In addition, tracked system 108-110 could include a business data system, such as a customer relations management (CRM) system, an enterprise resource planning (ERP) system a line-of-business (LOB) application or another business data system. These types of business data systems often include business data records for entities, such as customers, accounts, products, inventory, sales, personnel, invoices, quotes, proposals, and other business data. Tracked systems 108-110 could include consumer data systems such as a social network or a news portal or even a user's hard drive, for example. These are described in greater detail below.
In the embodiment discussed herein, tracked system 108 is illustratively a note taking application that enables user 102 to generate, through user interface displays 104, a plurality of different notebooks each corresponding, for example, to a different subject. User 102 can then navigate to the individual notebooks and take notes and also add other content, such as video clips, drawings, or other content provided by an instructor, etc. The note taking application can be a collaborative note taking application in which a plurality of different users can all access the same notebooks. Therefore, while the present discussion will proceed with respect to tracked system 108 being a note taking application, it will be appreciated that this is described by way of example only, and it could be a wide variety of other applications or software systems as well.
Also, in one embodiment, processor 118 is illustratively a computer processor with associated memory and timing circuitry (not separately shown). Processor 118 is illustratively a functional part of edit tracking system 100 and facilitates the functionality of other components or systems in edit tracking system 100. In addition, it will be noted that only a single processor 118 is shown by way of example. However, processor 118 could also be a plurality of different processors, in each of the different components or items in edit tracking system 100. Further, all of the items could be implemented as a system on a chip, or otherwise reduced to hardware, and they are shown as separate items for the sake of example only.

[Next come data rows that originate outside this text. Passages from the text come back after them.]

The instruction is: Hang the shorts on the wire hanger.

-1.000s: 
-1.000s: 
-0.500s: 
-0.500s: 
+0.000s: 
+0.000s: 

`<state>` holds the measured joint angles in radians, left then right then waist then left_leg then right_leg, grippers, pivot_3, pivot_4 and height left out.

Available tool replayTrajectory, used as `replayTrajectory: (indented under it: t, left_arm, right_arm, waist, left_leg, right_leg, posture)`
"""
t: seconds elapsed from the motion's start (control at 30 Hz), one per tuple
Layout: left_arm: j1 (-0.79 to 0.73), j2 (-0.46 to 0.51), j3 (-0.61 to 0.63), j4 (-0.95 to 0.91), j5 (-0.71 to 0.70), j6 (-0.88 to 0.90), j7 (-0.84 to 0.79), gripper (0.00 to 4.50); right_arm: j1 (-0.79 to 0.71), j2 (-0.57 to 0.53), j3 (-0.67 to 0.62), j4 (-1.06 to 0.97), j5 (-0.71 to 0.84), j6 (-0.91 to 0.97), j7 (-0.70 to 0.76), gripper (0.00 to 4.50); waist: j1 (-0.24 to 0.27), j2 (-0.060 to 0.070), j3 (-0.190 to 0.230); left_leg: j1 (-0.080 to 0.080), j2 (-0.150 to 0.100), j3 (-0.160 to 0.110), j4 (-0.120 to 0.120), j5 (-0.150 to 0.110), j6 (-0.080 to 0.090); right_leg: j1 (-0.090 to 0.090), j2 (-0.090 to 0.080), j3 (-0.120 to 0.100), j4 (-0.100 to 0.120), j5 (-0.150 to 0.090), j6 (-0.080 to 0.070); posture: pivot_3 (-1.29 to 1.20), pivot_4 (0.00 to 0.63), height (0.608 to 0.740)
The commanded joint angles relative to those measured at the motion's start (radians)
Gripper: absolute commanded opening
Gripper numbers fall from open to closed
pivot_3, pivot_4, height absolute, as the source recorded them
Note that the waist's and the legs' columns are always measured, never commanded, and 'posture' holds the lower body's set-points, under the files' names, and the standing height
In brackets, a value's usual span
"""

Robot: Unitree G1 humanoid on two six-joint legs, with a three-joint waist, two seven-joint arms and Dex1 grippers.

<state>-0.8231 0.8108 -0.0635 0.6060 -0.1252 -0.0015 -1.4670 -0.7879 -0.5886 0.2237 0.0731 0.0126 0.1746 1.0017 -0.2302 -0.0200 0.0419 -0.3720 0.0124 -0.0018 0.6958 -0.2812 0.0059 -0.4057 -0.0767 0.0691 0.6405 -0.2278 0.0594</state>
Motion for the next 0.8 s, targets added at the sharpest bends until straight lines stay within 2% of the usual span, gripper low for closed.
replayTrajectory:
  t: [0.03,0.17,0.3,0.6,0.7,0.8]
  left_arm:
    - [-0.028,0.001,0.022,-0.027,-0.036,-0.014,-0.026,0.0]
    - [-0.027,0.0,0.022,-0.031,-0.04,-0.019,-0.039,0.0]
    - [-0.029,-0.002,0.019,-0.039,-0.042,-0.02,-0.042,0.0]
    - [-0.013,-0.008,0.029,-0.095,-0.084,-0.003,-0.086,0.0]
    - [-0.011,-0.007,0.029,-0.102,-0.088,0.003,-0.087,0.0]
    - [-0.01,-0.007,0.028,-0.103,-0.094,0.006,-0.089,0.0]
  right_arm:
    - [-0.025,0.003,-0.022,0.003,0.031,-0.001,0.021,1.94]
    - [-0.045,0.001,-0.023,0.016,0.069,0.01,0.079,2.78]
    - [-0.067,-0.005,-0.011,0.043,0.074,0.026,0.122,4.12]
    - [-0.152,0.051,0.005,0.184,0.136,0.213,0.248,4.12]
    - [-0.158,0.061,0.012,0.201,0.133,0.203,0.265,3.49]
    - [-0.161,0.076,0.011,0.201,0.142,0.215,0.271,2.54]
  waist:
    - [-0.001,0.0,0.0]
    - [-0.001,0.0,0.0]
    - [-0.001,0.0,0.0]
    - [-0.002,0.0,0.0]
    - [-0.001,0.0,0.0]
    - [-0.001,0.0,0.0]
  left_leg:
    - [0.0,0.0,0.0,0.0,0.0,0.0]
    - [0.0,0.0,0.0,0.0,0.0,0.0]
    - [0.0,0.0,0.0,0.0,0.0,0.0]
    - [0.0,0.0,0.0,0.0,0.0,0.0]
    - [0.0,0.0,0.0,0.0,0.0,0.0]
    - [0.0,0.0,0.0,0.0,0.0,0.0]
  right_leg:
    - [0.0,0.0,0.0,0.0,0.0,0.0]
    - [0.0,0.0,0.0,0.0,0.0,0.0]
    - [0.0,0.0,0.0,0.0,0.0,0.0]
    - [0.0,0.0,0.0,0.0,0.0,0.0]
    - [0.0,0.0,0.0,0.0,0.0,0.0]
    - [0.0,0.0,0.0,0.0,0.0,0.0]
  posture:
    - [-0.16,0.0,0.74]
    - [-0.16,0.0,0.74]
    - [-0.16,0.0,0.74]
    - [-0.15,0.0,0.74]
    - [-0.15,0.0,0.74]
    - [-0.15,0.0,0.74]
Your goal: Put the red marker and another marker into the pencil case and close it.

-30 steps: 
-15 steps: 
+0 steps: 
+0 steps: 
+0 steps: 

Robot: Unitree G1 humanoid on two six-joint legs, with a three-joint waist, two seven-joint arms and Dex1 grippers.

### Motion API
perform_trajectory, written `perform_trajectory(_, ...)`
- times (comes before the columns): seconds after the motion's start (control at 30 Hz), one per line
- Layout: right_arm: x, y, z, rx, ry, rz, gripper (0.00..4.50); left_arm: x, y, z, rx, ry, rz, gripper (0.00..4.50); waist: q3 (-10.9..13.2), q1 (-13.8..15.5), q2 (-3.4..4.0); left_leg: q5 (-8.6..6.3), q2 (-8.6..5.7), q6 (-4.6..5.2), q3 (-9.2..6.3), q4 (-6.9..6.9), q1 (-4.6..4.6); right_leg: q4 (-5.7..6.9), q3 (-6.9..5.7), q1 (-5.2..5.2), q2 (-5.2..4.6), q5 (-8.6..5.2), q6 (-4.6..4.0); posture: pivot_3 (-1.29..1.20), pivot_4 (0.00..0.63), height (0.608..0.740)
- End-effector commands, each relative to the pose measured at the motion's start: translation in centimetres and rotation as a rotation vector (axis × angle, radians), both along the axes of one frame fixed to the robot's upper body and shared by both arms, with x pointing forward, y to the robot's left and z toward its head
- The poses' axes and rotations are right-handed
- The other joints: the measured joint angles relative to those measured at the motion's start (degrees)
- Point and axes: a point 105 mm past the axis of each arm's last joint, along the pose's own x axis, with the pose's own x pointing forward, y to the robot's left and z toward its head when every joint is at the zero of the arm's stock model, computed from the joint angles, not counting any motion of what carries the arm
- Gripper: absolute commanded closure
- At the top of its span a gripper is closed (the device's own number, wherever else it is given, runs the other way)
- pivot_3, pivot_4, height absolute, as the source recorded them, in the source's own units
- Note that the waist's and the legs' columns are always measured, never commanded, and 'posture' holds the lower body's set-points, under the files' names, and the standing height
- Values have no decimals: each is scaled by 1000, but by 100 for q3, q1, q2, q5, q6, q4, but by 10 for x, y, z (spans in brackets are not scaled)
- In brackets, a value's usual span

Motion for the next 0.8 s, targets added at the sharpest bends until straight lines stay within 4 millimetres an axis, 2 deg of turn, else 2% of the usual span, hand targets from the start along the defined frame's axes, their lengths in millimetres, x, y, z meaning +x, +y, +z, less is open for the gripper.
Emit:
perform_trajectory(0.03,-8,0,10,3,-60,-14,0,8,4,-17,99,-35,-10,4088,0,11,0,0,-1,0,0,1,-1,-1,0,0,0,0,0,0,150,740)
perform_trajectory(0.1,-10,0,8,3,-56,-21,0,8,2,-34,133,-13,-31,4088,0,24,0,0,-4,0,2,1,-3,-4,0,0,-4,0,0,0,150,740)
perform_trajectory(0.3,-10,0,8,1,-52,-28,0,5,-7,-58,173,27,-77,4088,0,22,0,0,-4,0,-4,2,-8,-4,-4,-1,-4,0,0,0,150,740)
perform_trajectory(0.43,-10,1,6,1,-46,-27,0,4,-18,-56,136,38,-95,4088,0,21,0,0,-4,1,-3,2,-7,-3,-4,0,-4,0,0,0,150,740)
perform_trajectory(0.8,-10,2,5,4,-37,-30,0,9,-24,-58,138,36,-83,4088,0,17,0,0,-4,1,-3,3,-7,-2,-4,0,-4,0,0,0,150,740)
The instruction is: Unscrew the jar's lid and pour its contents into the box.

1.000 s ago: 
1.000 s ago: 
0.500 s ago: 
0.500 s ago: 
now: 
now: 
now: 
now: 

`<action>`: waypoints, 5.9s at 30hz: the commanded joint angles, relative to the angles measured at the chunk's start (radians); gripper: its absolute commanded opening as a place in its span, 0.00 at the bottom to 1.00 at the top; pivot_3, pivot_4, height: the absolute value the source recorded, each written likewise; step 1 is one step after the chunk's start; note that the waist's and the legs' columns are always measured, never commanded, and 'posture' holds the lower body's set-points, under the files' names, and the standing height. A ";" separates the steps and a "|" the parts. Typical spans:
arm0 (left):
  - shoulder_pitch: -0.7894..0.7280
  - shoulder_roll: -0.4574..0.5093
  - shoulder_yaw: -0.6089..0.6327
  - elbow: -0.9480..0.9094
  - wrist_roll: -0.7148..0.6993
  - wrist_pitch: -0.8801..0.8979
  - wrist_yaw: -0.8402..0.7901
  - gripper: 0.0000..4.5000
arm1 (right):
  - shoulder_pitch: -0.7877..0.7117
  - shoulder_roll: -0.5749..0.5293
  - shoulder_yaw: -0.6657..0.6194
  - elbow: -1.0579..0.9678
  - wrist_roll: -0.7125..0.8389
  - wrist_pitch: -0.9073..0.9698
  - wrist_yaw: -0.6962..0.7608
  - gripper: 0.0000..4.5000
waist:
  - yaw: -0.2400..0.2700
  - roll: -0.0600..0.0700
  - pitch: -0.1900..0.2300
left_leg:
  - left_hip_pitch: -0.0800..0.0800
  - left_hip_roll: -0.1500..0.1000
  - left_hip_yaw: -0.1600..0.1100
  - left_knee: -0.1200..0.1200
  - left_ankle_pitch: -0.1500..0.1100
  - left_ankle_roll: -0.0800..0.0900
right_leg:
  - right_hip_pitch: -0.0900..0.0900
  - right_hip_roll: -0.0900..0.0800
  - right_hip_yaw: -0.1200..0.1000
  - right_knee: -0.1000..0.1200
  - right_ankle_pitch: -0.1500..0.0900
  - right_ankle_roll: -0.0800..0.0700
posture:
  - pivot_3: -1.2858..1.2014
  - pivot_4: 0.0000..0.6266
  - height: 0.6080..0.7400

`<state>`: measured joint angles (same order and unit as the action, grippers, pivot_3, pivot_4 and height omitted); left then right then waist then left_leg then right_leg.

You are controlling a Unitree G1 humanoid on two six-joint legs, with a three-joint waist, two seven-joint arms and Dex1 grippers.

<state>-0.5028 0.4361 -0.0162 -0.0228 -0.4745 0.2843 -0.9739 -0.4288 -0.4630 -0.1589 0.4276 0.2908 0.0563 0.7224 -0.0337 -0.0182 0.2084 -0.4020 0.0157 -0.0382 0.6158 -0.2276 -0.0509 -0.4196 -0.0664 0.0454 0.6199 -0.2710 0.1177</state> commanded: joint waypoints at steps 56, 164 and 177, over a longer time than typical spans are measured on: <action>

Before describing the operation of system 100 in more detail, a brief overview will be given for the sake of enhanced understanding. User 102 illustratively opens one of tracked systems 108-110. For the sake of example, the particular tracked system opened by user 102 will be described as a note taking application that comprises tracked system 108. It will be noted that system 100 can have multiple users of a tracked system, such as collaborative note taking systems or document management systems as well.
User 102 then makes edits within note taking application 108. User 102 can illustratively do this through user interface displays 104 that provide user input mechanisms that allow user 102 to access and manipulate system 100 and tracked systems 108-110. The user input mechanisms can be any of a wide variety of user input mechanisms, such as buttons, links, text boxes, dropdown menus, etc., and they can receive inputs from user 102 in a variety of different ways. For instance, user 102 can provide inputs with a point and click device (such as a track ball or mouse) using a hardware or soft keyboard or keypad, or using voice inputs, etc. In addition, where the display device used to display user interface displays 104 is a touch sensitive screen, user 102 can provide inputs using touch gestures with the user's finger, a stylus, a pen, or another input device. These are described by way of example only.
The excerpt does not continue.